## Directions
Look through the listing below and report every line that contains "black".

-- Task inputs follows --

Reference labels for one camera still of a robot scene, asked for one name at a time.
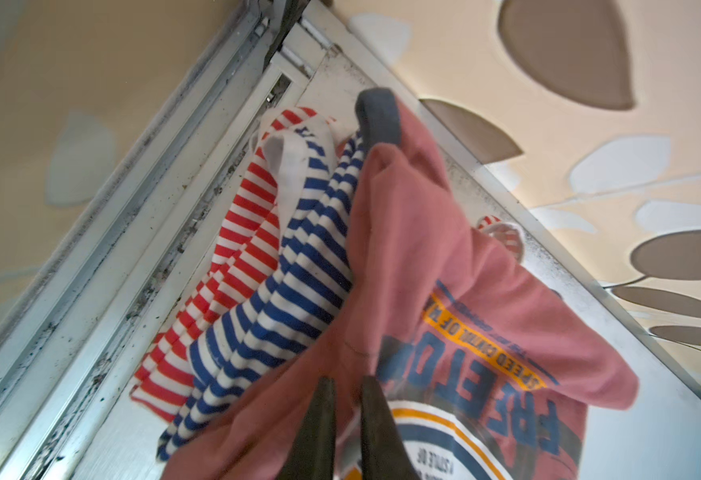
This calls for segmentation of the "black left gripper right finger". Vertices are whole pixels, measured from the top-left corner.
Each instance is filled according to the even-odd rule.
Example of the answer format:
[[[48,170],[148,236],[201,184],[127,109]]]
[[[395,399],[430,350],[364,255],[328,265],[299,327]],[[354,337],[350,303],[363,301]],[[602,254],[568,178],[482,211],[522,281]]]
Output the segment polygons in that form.
[[[382,388],[372,376],[362,380],[360,418],[362,479],[418,480]]]

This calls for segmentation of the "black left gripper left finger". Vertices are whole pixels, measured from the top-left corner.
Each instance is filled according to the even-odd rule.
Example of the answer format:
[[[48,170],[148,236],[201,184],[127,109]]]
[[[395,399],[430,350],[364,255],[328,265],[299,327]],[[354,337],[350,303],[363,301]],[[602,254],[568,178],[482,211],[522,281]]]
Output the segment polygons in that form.
[[[322,377],[277,480],[332,480],[336,455],[336,386]]]

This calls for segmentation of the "maroon red garment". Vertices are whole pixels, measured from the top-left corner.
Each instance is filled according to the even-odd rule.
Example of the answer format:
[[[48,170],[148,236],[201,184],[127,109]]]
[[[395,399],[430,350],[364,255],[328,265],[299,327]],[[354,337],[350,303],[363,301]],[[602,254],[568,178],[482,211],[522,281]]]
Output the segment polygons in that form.
[[[466,219],[426,127],[388,89],[355,104],[364,164],[338,318],[180,447],[166,479],[276,479],[320,378],[334,478],[362,479],[361,384],[380,384],[418,479],[574,479],[590,407],[626,410],[627,362]]]

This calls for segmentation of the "blue white striped tank top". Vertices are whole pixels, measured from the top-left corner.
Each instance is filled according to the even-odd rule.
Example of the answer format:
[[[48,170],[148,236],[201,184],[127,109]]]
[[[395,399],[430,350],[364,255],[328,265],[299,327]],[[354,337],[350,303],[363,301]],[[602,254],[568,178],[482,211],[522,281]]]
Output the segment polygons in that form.
[[[334,142],[308,127],[262,143],[276,176],[282,224],[278,263],[250,299],[214,321],[188,347],[192,393],[158,440],[166,462],[270,370],[310,347],[352,288],[348,220],[365,153],[359,133]]]

-- Task inputs concluded --

## Solution to this problem
This calls for segmentation of the "black left gripper right finger". Vertices are whole pixels, measured from the top-left corner.
This calls for segmentation of the "black left gripper left finger". Vertices are whole pixels, measured from the top-left corner.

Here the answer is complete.